Note that Peter tells us that wives who submit to their husbands, who cultivate a gentle and quiet spirit, are beautiful to God. Maxwell, on the other hand, tells us that men who are attracted to what God finds beautiful are not real men, and not good Christians. Is God insecure and intimidated because He finds quiet, gentle, and submissive women beautiful? Of course not. Moreover, what is beautiful to God is what is beautiful (period). God does not have faulty “male perception”, He is perfect, and so is His perception.

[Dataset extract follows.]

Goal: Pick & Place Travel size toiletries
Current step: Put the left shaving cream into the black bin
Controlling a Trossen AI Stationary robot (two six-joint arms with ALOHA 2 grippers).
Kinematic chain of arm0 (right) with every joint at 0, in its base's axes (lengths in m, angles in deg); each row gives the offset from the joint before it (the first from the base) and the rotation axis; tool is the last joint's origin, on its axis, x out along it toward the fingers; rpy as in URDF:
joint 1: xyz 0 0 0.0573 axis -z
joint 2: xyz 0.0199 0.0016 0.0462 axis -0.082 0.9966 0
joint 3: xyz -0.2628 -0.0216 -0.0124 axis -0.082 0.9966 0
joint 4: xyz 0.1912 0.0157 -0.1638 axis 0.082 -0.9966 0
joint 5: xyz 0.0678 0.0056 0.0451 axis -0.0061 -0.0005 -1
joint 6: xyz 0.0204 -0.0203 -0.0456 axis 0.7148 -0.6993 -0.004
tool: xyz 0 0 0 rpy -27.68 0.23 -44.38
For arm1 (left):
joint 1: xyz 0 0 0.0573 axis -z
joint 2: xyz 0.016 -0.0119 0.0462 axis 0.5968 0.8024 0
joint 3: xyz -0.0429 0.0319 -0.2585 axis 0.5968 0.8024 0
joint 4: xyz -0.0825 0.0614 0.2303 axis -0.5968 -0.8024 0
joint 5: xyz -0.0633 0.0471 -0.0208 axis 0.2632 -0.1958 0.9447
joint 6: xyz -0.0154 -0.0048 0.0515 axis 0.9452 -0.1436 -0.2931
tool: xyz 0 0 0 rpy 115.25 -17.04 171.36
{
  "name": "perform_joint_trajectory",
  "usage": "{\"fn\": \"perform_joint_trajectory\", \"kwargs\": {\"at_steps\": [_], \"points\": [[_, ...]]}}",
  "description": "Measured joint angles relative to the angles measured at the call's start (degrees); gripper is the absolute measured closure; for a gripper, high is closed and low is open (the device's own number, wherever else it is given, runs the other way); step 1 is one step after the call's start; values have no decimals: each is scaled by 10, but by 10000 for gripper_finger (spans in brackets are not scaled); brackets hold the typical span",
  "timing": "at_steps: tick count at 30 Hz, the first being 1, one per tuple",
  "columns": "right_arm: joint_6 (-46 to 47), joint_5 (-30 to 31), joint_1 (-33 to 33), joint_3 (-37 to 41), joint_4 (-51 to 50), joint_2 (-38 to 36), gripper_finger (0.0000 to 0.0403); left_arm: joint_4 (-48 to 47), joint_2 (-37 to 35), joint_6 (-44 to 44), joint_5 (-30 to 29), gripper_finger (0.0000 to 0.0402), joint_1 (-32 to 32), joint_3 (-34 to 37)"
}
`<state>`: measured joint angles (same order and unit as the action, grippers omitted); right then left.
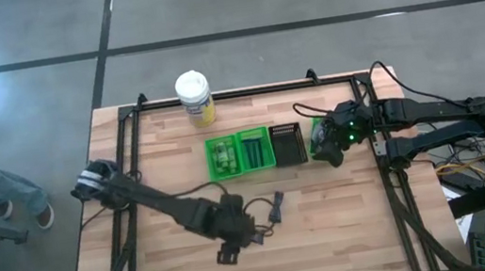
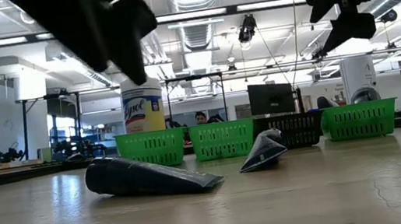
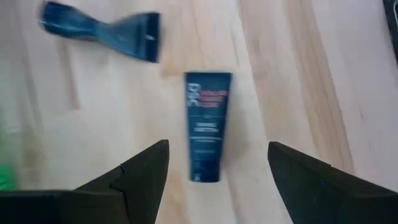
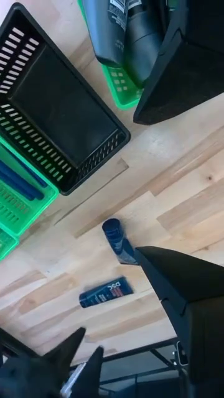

Not only has Maxwell chosen a relatively obscure OT story while ignoring much more relevant NT direct instruction, but he has managed to miss entirely the point of Judges 4. The moral of Judges 4 is not that men need strong women to lead them. The moral is that it was shameful for Barak to insist that Deborah accompany him to the battle. Because of this, God ensured that Barak would have no glory in the battle by delivering his enemy into the hands of a woman (Jael).
6 Then she sent and called for Barak the son of Abinoam from Kedesh in Naphtali, and said to him, “Has not the Lord God of Israel commanded, ‘Go and deploy troops at Mount Tabor; take with you ten thousand men of the sons of Naphtali and of the sons of Zebulun; 7 and against you I will deploy Sisera, the commander of Jabin’s army, with his chariots and his multitude at the River Kishon; and I will deliver him into your hand’?”
8 And Barak said to her, “If you will go with me, then I will go; but if you will not go with me, I will not go!”
9 So she said, “I will surely go with you; nevertheless there will be no glory for you in the journey you are taking, for the Lord will sell Sisera into the hand of a woman.”
Every other man in the enemy’s army was slaughtered that day by Barak and his men, except for Sisera, whom God reserved for a woman to kill (as punishment to Barak).
16 But Barak pursued the chariots and the army as far as Harosheth Hagoyim, and all the army of Sisera fell by the edge of the sword; not a man was left.
17 However, Sisera had fled away on foot to the tent of Jael..
Instead of badly misinterpreting Judges 4, Maxwell could have turned to the book immediately following Judges, the Book of Ruth. While Jael is praised in the Song of Deborah for her role in shaming Barak, she is a foreigner who isn’t chronicled in the Bible as converting to become a Hebrew, and if she had any children they aren’t noted in the Bible. On the other hand, while also a foreigner, Ruth follows God, has a book of the Bible named after her**, and has the honor of being the great grandmother of King David, from whose line Christ was born.
Maxwell could also have gone further to Proverbs 7:11, where a rebellious woman is described as (depending on the translation) loud or boisterous, traits Maxwell is arguing are encouraged by God. He could likewise have turned to Isaiah 3:12:
As for my people, children are their oppressors, and women rule over them. O my people, they which lead thee cause thee to err, and destroy the way of thy paths.
**If you haven’t read the book of Ruth, or haven’t read it recently, I highly recommend taking a few minutes to read it. The story is moving, sweet, short, and every page is guaranteed to make a feminist want to tear out the hair on her legs.